VCFX_compressor¶

Overview¶

VCFX_compressor provides simple compression and decompression functionality for VCF files using the zlib library. It allows users to compress VCF files for storage or transfer, and decompress them for analysis.

Usage¶

VCFX_compressor [OPTIONS] < input_file > output_file

Options¶

Option	Description
`-c`, `--compress`	Compress the input VCF file (read from stdin, write to stdout)
`-d`, `--decompress`	Decompress the input VCF.gz file (read from stdin, write to stdout)
`-h`, `--help`	Display help message and exit (handled by `vcfx::handle_common_flags`)
`-v`, `--version`	Show program version and exit (handled by `vcfx::handle_common_flags`)

Description¶

VCFX_compressor is a straightforward utility that enables compression and decompression of VCF files using zlib's DEFLATE algorithm.
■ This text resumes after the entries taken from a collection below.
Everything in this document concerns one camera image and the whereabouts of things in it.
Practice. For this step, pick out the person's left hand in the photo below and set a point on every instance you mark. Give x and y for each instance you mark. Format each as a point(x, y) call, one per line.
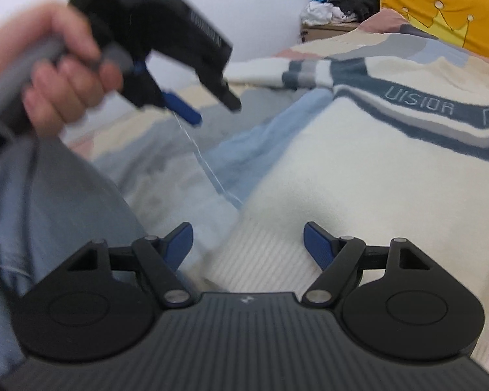
point(60, 94)

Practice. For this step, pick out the white crumpled clothing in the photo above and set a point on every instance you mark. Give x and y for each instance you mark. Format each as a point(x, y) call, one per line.
point(320, 14)

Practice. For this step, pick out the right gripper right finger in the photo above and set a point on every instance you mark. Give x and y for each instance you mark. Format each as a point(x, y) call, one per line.
point(339, 261)

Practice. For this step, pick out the blue denim trouser leg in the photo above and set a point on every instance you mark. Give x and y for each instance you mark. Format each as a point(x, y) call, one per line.
point(52, 202)

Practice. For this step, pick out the yellow crown cushion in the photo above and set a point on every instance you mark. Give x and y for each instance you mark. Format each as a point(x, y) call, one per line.
point(462, 23)

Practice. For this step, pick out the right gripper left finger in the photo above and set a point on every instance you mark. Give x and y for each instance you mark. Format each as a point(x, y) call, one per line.
point(159, 259)

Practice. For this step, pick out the cream striped knit sweater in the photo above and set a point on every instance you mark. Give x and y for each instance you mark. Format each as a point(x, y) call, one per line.
point(401, 151)

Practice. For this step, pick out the patchwork colour block duvet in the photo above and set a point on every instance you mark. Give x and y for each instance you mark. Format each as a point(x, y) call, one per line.
point(236, 122)

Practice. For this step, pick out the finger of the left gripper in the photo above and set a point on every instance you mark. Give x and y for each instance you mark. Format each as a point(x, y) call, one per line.
point(213, 82)
point(177, 105)

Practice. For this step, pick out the black clothing pile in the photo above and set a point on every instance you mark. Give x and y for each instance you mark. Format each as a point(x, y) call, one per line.
point(361, 9)

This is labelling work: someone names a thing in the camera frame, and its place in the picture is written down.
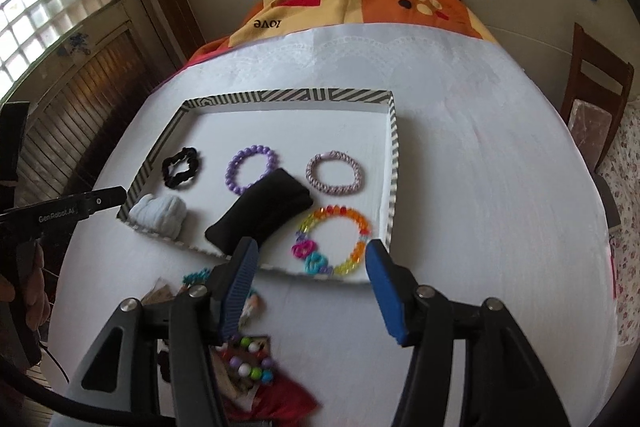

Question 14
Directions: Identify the black cable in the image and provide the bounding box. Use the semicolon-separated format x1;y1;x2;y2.
0;330;174;423

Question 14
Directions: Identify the striped white cardboard tray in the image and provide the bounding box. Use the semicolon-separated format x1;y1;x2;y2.
117;88;399;257

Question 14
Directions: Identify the operator left hand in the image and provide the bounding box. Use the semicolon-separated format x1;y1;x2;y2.
22;242;51;331

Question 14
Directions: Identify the orange multicolour crystal bracelet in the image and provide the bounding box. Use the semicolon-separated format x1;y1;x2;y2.
290;204;376;278

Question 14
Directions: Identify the white knitted scrunchie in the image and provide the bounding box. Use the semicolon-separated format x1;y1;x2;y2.
128;194;188;241

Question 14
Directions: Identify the purple bead bracelet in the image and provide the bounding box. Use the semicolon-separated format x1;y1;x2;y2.
224;144;279;195

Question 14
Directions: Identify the pink white twisted bracelet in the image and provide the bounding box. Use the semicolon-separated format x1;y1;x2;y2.
304;149;365;198

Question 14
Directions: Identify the multicolour round bead bracelet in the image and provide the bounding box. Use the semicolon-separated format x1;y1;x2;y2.
214;335;276;385

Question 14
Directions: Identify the black rectangular pouch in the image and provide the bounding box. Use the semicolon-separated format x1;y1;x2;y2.
204;168;314;256

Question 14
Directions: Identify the wooden chair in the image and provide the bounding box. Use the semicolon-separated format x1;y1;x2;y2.
560;23;634;171

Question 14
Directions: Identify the turquoise flower bead necklace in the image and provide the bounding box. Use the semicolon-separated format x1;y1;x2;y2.
180;267;262;308

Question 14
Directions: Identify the red satin bow clip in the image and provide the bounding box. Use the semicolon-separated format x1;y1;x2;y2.
234;374;319;426

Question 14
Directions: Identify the floral fabric bedding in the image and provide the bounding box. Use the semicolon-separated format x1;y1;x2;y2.
598;96;640;346

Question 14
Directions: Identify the black velvet scrunchie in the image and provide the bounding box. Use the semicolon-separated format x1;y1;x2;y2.
160;147;201;190

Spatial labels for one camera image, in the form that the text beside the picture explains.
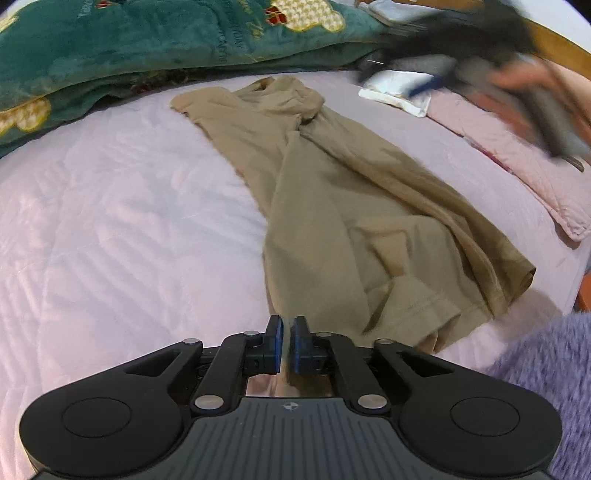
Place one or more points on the green plush blanket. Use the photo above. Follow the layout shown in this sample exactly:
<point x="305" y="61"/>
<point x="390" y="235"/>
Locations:
<point x="62" y="59"/>

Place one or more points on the person right hand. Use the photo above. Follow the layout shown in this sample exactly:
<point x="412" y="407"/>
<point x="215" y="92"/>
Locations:
<point x="569" y="87"/>

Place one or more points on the white folded cloth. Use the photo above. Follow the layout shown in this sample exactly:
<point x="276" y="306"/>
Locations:
<point x="393" y="88"/>

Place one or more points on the wooden headboard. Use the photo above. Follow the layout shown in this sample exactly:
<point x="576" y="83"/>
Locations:
<point x="560" y="32"/>

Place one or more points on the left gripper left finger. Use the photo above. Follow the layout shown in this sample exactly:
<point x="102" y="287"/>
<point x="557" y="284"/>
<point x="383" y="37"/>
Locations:
<point x="128" y="418"/>

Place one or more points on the tan t-shirt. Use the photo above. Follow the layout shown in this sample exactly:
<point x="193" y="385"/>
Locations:
<point x="361" y="240"/>

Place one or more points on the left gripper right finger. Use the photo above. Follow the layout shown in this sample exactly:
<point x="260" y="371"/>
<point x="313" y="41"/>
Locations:
<point x="405" y="414"/>

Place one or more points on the purple fuzzy garment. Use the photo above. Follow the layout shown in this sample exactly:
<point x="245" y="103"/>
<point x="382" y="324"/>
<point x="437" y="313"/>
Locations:
<point x="554" y="362"/>

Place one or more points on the grey folded garment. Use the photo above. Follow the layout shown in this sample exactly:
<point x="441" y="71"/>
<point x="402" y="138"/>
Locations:
<point x="389" y="12"/>

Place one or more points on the pink quilted pillow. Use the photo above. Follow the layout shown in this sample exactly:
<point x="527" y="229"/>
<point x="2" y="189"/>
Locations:
<point x="561" y="188"/>

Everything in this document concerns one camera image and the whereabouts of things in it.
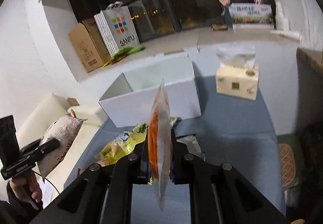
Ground left hand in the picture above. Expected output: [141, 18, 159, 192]
[9, 171, 42, 203]

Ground blue table cloth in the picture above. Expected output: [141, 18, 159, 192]
[64, 76, 286, 224]

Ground white cardboard storage box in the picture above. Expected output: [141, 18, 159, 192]
[99, 54, 201, 128]

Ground white sofa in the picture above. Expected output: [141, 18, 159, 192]
[17, 94, 108, 206]

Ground printed tissue box on sill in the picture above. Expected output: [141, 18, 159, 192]
[228, 3, 274, 29]

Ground green snack packets on sill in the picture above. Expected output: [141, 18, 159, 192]
[103, 46, 146, 67]

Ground yellow tissue pack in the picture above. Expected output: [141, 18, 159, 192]
[215, 45, 259, 100]

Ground white patterned snack bag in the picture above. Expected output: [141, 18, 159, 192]
[37, 115, 84, 179]

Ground yellow Lays chips bag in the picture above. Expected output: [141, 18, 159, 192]
[96, 131, 146, 167]

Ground brown cardboard box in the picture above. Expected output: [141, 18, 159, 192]
[68, 18, 111, 73]

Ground white Sanfu shopping bag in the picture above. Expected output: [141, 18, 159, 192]
[94, 1, 140, 57]

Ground orange clear snack bag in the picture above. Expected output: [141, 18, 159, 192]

The tool:

Reads input data from standard input (stdin)
Processes the data in memory-efficient chunks
Applies compression or decompression based on the specified mode
Writes the processed data to standard output (stdout)

The compression mode produces output compatible with gzip, while the decompression mode can handle standard gzip-compressed files. This makes the tool interoperable with widely used genomics software that expects gzip-compressed VCF files.

Output Format¶

The output format depends on the chosen mode:

Compression mode: Produces a gzip-compatible compressed binary file
Decompression mode: Produces a plain text VCF file

Examples¶

Compressing a VCF File¶

# Basic compression
./VCFX_compressor --compress < input.vcf > output.vcf.gz

# Compress and view file size reduction
./VCFX_compressor --compress < input.vcf > output.vcf.gz
echo "Original size: $(wc -c < input.vcf) bytes"
echo "Compressed size: $(wc -c < output.vcf.gz) bytes"

Decompressing a VCF File¶

# Basic decompression
./VCFX_compressor --decompress < input.vcf.gz > output.vcf

# Decompress for analysis
./VCFX_compressor --decompress < input.vcf.gz | head -n 20

In a Pipeline¶

# Filter a VCF file, compress it, then decompress for viewing
cat input.vcf | grep -v "^#" | grep "PASS" | ./VCFX_compressor --compress > filtered.vcf.gz
./VCFX_compressor --decompress < filtered.vcf.gz | head

Data Processing¶

VCFX_compressor processes data in chunks to maintain memory efficiency. The default chunk size is 16KB, which provides a good balance between memory usage and processing efficiency. The tool:

Reads input data in 16KB chunks
Processes each chunk using zlib's compression/decompression functions
Writes processed data to output immediately as each chunk is completed
Continues until all input data has been processed

This streaming approach allows the tool to handle files of any size without loading the entire file into memory.

Handling Special Cases¶

The tool implements several strategies for handling edge cases:

Empty files: Properly handles empty input, producing valid empty output
Truncated inputs: When decompressing, detects and warns about truncated or incomplete compressed data
Invalid compressed data: Reports errors when attempting to decompress invalid or corrupted data
I/O errors: Provides error messages for issues with reading input or writing output
Incorrect usage: Enforces mutually exclusive selection of compression or decompression mode

Performance¶

VCFX_compressor is designed for efficiency:

Processes data in chunks, maintaining a low and consistent memory footprint
Uses zlib's optimized compression/decompression algorithms
Avoids unnecessary memory copying or buffering of the entire file
Provides reasonable compression ratios typical of gzip compression
Handles large files efficiently due to its streaming architecture

Limitations¶

Not BGZF compatible: Does not produce block-gzipped format required for indexed access via tabix
No compression level control: Uses zlib's default compression level with no user-configurable options
Single-threaded: Does not utilize multi-threading for potentially faster processing
No integrity verification: Does not verify the integrity of decompressed data
Limited format support: Only handles gzip compression, not other formats like bzip2 or xz
No indexing support: Does not maintain or generate indices for compressed files
Standard I/O only: Cannot directly specify input and output filenames (uses stdin/stdout)